Servers tend to run slower when things aren't yet cached.  If it still runs slower later on, then your complaint will be a valid one.


----------



## Foxhound3857 (Feb 13, 2012)

Blux said:


> But those are the best ones!



I take my anger out on Majini in Resident Evil 5 (or Louis in Left 4 Dead).


----------



## coyoteOdin (Feb 13, 2012)

ArielMT said:


> I don't understand why anyone thinks getting angry would make restoration happen faster.  In fact, every time I've seen anger influence an outage, planned or otherwise, it's been to disastrous ends, making things take even longer than before.
> 
> Zen.  Learn some.


 Personally,  I am angry  not so much due to the fact that the site did not work, but because of the fact that it did not work just when I was waiting for Gift (if the site is working - I have this Gift yesterday evening would have got, and now I I do not know - as I am still waiting for this Gift.


----------



## Devious Bane (Feb 13, 2012)

coyoteOdin said:


> Personally,  I am angry  not so much due to the fact that the site did not work, but because of the fact that it did not work just when I was waiting for Gift (if the site is working - I have this Gift yesterday evening would have got, and now I I do not know - as I am still waiting for this Gift.



That's something you need to settle with the gift giver. There are alternate ways to receive any sort of gift you can get by simply having access to FA.


----------



## coyoteOdin (Feb 13, 2012)

ArielMT said:


> Servers tend to run slower when things aren't yet cached.  If it still runs slower later on, then your complaint will be a valid one.


 thank you for  what was told  the reason why he is so slow. Hopefully soon he will be working at a normal rate

  once again thank  you!


----------



## ArielMT (Feb 13, 2012)

coyoteOdin said:


> thank you for  what was told  the reason why he is so slow. Hopefully soon he will be working at a normal rate
> 
> once again thank  you!



You're welcome?  I'm just a mod, not an admin, and certainly not a server admin here.


----------



## Devious Bane (Feb 13, 2012)

Thank you for doing their job for them.


----------



## coyoteOdin (Feb 13, 2012)

ArielMT said:


> You're welcome?  I'm just a mod, not an admin, and certainly not a server admin here.


 I just  wanted to say thank you for what you told me to my question. After all, I just can say thank you?


----------



## DKitty (Feb 13, 2012)

Devious Bane, ilu. Your "In 7 years" comment made me LOL epically.


----------



## coyoteOdin (Feb 13, 2012)

????

[h=1]Fur Affinity[/h] [h=2]Error 503[/h] 
*                          Please wait a few minutes and try your request again.              
*​          The server is currently having difficulty responding to all requests.  	
​


----------



## Nanakisan (Feb 13, 2012)

*face desk* cripes I'm almost entering my 6th year as a user on FA and all honesty, watching people complain about it being down just makes me laugh. Dunno why? Must be my background of being a lead admin for 8 years to a sci-fi RP community. Besides the point. People complaining like most furs tend to do doesn't help the staff one bit. It makes them pressured and uneasy with their work. Plus knowing there is some 100,000 so furs ready to raid their house and punish them for taking their porn away.

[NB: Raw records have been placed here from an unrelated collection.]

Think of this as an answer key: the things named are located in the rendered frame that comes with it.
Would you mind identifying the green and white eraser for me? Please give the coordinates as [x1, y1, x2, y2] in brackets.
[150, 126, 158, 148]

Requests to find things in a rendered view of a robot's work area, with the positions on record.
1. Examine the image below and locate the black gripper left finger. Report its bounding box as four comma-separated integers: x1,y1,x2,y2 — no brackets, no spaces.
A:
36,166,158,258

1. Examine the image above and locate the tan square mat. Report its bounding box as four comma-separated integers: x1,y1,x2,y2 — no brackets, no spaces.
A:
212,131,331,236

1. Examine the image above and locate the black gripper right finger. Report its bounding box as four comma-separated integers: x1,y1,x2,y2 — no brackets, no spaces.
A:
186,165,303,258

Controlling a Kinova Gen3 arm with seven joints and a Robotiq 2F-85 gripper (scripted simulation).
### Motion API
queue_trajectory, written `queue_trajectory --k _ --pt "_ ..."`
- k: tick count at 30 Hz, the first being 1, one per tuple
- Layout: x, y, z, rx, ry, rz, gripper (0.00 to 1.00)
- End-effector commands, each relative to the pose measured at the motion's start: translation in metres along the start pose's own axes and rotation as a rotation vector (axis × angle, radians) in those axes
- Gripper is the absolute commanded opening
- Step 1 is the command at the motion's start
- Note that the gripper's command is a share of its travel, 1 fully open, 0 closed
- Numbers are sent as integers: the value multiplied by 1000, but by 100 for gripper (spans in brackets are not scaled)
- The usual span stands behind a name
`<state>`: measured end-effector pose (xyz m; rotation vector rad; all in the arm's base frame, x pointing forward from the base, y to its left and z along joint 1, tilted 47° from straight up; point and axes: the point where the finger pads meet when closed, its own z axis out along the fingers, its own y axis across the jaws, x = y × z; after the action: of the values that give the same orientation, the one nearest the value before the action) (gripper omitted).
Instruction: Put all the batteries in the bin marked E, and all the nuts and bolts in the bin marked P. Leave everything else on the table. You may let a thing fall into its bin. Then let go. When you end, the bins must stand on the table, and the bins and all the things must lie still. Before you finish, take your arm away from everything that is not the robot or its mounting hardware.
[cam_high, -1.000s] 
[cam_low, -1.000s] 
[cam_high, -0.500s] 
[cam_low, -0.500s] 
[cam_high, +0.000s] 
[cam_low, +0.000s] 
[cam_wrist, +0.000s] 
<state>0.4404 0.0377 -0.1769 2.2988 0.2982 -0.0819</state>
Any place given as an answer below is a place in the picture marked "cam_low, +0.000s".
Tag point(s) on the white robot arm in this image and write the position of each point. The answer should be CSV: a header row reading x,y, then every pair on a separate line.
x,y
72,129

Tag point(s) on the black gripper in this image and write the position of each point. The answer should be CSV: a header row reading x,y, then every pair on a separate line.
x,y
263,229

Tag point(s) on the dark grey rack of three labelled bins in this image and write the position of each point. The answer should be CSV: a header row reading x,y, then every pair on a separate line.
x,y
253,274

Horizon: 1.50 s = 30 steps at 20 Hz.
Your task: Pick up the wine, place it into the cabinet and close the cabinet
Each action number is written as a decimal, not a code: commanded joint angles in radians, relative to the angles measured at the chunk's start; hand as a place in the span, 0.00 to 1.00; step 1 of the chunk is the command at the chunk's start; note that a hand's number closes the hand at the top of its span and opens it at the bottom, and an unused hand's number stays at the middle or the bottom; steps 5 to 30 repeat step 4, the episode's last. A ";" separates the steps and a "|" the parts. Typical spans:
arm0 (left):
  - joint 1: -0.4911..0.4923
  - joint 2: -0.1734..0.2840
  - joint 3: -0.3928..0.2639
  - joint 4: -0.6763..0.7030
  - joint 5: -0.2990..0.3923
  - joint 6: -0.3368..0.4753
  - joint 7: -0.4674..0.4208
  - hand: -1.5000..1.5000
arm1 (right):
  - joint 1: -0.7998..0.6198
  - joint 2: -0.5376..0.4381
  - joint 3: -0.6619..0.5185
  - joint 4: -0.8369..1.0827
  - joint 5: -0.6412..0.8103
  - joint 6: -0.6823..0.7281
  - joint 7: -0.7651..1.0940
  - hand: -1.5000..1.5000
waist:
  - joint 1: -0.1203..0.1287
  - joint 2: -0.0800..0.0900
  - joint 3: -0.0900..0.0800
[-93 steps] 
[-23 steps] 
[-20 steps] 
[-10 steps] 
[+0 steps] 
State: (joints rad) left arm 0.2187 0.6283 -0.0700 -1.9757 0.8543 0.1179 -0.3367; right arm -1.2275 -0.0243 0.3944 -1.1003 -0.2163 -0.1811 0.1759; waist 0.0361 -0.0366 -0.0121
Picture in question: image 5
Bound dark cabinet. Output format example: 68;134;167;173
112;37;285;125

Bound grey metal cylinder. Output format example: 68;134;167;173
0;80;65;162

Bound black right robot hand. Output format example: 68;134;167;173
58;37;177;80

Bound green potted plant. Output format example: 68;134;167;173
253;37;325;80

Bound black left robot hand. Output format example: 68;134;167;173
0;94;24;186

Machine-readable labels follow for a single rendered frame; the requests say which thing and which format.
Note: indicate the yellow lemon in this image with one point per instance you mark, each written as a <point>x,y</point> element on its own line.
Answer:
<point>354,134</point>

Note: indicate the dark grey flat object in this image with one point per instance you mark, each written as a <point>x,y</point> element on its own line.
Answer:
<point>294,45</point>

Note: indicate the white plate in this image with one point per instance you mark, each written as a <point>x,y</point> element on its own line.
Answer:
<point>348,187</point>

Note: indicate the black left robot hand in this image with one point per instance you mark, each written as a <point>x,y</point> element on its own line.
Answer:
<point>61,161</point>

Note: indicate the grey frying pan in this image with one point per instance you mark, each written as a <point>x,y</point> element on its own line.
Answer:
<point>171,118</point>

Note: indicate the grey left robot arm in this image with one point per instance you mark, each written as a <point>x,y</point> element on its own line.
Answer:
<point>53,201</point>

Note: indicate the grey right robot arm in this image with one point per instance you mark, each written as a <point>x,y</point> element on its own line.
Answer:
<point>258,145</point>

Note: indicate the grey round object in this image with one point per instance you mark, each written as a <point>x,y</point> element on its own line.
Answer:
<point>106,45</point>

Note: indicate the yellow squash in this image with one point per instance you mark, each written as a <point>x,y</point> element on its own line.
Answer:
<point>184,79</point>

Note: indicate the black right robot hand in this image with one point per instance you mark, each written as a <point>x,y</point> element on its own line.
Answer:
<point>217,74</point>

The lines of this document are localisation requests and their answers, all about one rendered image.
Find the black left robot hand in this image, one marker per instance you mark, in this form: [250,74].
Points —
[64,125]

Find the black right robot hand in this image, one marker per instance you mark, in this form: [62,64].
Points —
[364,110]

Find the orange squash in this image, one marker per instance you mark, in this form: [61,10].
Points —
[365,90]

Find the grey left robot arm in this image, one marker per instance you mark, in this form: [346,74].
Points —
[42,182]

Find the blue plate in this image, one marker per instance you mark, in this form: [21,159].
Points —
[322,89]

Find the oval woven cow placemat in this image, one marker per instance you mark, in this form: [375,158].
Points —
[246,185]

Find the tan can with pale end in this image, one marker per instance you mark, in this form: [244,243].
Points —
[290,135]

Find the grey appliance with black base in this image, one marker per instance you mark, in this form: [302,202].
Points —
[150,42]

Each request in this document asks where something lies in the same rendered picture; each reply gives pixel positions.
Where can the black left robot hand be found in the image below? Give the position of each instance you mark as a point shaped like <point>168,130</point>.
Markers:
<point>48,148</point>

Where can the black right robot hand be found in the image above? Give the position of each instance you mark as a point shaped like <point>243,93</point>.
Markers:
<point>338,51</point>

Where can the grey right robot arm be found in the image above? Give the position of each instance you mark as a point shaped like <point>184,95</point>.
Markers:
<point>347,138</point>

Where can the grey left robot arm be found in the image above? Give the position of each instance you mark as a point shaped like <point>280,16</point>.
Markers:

I actually expected the downtime to be around 24hrs as that is the norm when it comes to the Database. Sooo sit back and relaaaaax the site is back. Enjoy your porn!


----------



## Stratelier (Feb 13, 2012)

yak said:
			
		

> Still here, still importing.
> messagecenter_submissions.ibd, 38452M, will you import already.

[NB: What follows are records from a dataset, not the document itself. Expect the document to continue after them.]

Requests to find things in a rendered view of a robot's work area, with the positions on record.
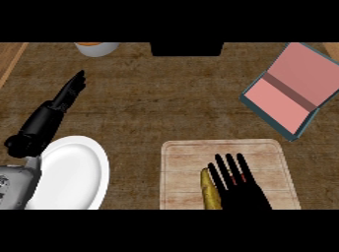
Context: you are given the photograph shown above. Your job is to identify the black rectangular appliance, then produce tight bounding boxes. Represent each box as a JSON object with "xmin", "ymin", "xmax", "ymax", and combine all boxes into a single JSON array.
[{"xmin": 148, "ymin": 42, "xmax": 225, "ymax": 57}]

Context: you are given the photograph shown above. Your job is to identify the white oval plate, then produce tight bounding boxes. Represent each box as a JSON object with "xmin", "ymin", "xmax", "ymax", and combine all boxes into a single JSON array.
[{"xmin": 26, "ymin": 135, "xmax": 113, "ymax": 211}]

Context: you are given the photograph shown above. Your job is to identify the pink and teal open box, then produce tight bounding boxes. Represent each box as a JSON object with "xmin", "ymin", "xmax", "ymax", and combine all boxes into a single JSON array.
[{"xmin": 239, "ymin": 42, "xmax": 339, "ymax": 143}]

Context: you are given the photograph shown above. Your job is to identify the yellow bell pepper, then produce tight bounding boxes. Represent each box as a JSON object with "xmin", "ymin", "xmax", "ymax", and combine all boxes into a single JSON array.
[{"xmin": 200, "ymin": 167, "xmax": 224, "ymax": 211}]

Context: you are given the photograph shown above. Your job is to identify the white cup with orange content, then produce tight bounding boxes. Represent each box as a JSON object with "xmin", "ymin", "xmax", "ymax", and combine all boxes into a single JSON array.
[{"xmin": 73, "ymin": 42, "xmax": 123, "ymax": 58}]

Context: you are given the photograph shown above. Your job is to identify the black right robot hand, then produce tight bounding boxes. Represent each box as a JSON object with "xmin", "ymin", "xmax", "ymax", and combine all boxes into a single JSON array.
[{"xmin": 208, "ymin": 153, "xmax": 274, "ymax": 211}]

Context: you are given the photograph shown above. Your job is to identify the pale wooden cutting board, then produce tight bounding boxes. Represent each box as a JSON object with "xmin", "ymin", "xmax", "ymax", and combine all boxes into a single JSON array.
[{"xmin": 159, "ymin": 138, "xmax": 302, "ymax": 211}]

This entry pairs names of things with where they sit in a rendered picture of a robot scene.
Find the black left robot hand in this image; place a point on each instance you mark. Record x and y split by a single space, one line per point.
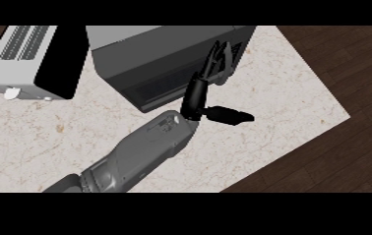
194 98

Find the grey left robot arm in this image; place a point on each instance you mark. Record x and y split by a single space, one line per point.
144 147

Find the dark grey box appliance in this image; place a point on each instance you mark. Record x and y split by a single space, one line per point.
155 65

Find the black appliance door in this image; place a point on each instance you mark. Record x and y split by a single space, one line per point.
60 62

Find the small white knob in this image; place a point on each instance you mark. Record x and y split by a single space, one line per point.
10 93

People will you PLEASE NUKE THOSE DAMN NOTIFICATIONS ALREADY.

Sheeeeeeesh. :roll:


----------



## NerdyMunk (Feb 13, 2012)

>>
Hey look, guys! I found homework/chore/job to do to pass this time! Or better, you have others sites such as e621 and fchan. I find it quite amusing 1523 (an guestimate) guests online here on the forums. There's other places to fap (or upload), guys.


----------



## Nanakisan (Feb 13, 2012)

Thus the reason i laugh at them. Hell i was playing Minecraft with some other furs while it was down. XD


----------



## Devious Bane (Feb 13, 2012)

I was too busy not giving a damn and next thing I know it's back up.
And then I stopped giving a damn.


----------



## zachhart12 (Feb 13, 2012)

Stratadrake said:


> People will you PLEASE NUKE THOSE DAMN NOTIFICATIONS ALREADY.
> 
> Sheeeeeeesh. :roll:



???


----------



## Stratelier (Feb 13, 2012)

If you don't remove your new submission notices then they'll continue to linger around and clog up the system.  Wanna bet that's why its corresponding database table (messagecenter_submissions.ibd, as yak notes) takes up over *38 gigabytes* on disk and requires several whole hours just to backup/restore?


----------



## zachhart12 (Feb 13, 2012)

Stratadrake said:


> If you don't remove your new submission notices then they'll continue to linger around and clog up the system.  Wanna bet that's why its corresponding database table (messagecenter_submissions.ibd, as yak notes) takes up over *38 gigabytes* on disk and requires several whole hours just to backup/restore?



Furs are dumb .  I always keep my FA cleaned up.


----------



## TechKat (Feb 13, 2012)

Quit whining, okay? 2/3 of the shit done on FA anyway is people whining in comments or people uploading a shitload of photos or art that doesn't really need to be on FA.
Wanna know the reason why it took so long? Cuz of you assholes "forgetting" or "not wanting" to clear messages. Maybe if you nuke your messages more often, you'd give yak some time to get the database imported in downtimes like that again.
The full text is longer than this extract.